**Directions:**
Each line of the data below that includes the string "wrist" must be copied.

== Segment start ==

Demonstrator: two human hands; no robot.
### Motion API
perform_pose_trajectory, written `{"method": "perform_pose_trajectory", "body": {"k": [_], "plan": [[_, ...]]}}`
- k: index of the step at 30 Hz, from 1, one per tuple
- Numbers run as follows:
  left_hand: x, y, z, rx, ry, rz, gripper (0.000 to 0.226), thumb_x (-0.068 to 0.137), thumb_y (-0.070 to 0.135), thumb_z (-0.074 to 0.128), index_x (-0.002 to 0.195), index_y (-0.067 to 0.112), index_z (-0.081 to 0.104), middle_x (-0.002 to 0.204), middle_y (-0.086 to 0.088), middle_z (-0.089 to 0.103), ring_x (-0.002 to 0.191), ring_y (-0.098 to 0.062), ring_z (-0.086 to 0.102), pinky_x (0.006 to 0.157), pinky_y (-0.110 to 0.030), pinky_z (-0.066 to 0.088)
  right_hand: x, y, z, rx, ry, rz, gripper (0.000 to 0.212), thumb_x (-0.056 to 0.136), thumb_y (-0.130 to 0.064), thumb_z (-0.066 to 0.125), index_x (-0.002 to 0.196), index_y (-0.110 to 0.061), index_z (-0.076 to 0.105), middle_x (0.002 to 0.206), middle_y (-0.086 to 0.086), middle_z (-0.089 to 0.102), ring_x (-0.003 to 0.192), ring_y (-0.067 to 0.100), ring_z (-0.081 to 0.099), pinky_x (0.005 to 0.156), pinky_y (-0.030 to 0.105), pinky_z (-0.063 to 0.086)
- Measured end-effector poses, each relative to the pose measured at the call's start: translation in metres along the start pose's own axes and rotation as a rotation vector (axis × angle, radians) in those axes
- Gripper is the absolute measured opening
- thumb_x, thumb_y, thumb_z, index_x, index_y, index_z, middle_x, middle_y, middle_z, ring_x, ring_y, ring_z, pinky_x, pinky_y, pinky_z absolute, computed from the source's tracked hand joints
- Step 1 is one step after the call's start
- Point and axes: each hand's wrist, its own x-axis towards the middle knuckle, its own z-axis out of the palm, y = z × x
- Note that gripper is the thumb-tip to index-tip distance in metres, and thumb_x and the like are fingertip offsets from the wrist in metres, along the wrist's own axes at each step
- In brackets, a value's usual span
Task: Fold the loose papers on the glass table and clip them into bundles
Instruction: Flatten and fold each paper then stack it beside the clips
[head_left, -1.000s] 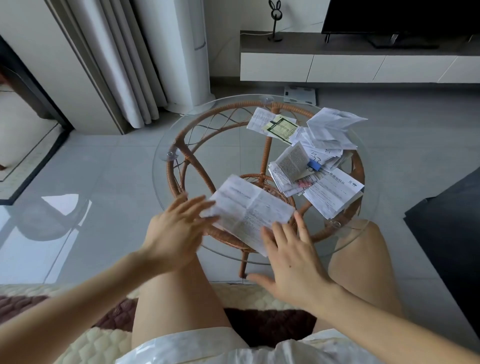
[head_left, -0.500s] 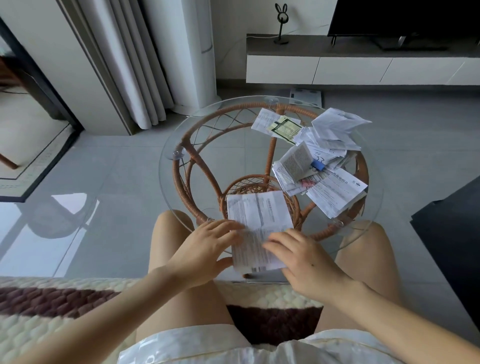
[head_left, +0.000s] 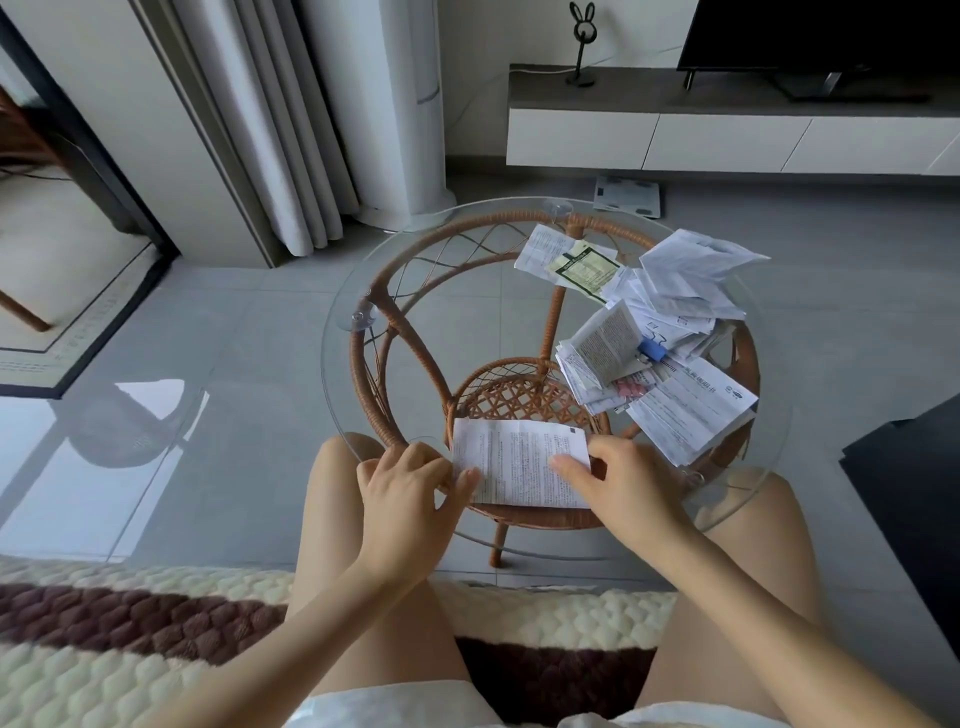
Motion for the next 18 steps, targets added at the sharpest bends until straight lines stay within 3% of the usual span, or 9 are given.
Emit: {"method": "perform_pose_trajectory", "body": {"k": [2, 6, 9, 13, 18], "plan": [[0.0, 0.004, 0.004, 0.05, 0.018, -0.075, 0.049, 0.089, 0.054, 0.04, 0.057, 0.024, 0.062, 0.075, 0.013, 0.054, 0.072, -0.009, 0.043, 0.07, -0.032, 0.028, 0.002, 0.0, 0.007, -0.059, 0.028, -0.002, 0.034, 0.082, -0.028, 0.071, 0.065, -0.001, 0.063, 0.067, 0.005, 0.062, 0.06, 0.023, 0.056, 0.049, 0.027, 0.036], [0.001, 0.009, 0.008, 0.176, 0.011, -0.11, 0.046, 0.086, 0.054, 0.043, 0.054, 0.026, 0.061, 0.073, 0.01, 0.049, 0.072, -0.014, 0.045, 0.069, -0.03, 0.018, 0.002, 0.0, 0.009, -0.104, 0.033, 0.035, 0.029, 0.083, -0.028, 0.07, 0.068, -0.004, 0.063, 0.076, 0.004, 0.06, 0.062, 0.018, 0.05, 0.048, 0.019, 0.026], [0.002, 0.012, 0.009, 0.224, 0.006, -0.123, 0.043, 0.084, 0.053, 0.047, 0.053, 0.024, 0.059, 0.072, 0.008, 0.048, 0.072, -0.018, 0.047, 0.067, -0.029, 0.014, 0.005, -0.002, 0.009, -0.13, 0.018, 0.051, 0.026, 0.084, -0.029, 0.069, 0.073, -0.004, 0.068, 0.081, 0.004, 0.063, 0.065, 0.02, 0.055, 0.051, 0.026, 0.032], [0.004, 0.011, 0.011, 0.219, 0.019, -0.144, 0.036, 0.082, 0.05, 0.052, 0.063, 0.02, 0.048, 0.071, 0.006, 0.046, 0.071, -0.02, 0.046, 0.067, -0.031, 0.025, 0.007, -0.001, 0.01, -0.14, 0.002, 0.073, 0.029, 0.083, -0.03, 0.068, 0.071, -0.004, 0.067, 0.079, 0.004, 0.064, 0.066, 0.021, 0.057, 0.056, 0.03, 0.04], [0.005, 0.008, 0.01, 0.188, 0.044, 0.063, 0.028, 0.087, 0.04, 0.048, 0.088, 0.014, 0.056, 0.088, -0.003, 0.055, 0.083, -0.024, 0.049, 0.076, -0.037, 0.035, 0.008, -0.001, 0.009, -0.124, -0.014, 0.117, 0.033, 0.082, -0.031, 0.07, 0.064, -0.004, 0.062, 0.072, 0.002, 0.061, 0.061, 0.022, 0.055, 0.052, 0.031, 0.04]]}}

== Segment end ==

**Problem solution:**
- Point and axes: each hand's wrist, its own x-axis towards the middle knuckle, its own z-axis out of the palm, y = z × x
- Note that gripper is the thumb-tip to index-tip distance in metres, and thumb_x and the like are fingertip offsets from the wrist in metres, along the wrist's own axes at each step

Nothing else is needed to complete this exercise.